▶ _TASK_:
Below are lines of data, and only some are wanted. Please repeat exactly those from the line that has "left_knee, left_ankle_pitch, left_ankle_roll" through the line that has "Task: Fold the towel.".

▶ _DATASET CONTENT_:
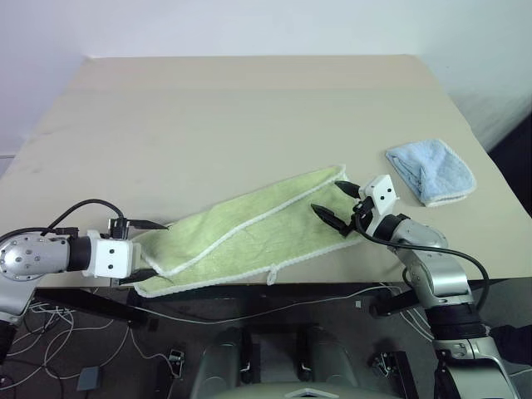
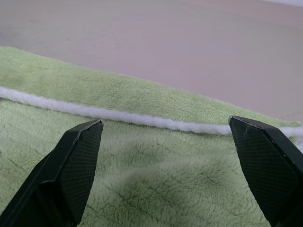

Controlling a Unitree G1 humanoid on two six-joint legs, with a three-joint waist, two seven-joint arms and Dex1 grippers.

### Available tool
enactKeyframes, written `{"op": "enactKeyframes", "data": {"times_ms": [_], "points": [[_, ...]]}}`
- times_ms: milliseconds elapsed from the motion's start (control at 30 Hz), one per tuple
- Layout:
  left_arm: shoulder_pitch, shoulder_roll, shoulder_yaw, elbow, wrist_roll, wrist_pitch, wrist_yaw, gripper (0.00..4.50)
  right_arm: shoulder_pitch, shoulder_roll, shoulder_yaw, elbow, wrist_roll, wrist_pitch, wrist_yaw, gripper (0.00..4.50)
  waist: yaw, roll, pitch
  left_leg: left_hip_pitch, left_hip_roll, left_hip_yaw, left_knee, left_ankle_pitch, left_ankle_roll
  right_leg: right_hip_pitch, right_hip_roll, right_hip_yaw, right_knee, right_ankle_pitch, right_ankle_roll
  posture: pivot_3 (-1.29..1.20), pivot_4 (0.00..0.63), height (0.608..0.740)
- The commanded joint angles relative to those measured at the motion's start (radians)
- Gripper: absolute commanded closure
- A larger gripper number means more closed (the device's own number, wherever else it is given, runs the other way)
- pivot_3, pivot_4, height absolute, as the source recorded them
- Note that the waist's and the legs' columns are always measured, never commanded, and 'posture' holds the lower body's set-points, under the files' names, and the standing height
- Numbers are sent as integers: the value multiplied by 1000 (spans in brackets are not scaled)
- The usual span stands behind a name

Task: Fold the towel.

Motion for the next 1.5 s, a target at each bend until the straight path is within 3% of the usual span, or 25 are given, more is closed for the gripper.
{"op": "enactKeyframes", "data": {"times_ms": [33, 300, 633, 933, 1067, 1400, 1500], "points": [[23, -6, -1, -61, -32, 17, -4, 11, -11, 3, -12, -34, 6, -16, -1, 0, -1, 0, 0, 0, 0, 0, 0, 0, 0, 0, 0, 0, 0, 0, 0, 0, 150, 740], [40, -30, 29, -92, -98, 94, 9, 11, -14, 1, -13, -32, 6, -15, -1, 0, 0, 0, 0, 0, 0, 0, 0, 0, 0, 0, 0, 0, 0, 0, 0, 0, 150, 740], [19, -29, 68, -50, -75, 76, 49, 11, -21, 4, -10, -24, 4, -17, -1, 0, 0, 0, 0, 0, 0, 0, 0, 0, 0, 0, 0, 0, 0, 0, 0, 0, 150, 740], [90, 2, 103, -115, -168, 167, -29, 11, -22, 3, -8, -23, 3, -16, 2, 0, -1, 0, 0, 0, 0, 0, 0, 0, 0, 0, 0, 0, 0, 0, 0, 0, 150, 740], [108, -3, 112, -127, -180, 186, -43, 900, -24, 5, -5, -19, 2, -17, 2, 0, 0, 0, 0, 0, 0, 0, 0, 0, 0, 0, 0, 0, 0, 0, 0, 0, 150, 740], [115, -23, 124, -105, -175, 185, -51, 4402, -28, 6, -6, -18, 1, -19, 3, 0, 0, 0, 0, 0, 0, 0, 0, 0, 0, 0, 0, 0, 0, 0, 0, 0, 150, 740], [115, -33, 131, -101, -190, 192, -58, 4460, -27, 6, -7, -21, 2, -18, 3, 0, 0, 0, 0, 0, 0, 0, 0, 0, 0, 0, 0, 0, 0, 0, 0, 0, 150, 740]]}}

▶ _ANSWER TO THIS EXERCISE_:
  left_leg: left_hip_pitch, left_hip_roll, left_hip_yaw, left_knee, left_ankle_pitch, left_ankle_roll
  right_leg: right_hip_pitch, right_hip_roll, right_hip_yaw, right_knee, right_ankle_pitch, right_ankle_roll
  posture: pivot_3 (-1.29..1.20), pivot_4 (0.00..0.63), height (0.608..0.740)
- The commanded joint angles relative to those measured at the motion's start (radians)
- Gripper: absolute commanded closure
- A larger gripper number means more closed (the device's own number, wherever else it is given, runs the other way)
- pivot_3, pivot_4, height absolute, as the source recorded them
- Note that the waist's and the legs' columns are always measured, never commanded, and 'posture' holds the lower body's set-points, under the files' names, and the standing height
- Numbers are sent as integers: the value multiplied by 1000 (spans in brackets are not scaled)
- The usual span stands behind a name

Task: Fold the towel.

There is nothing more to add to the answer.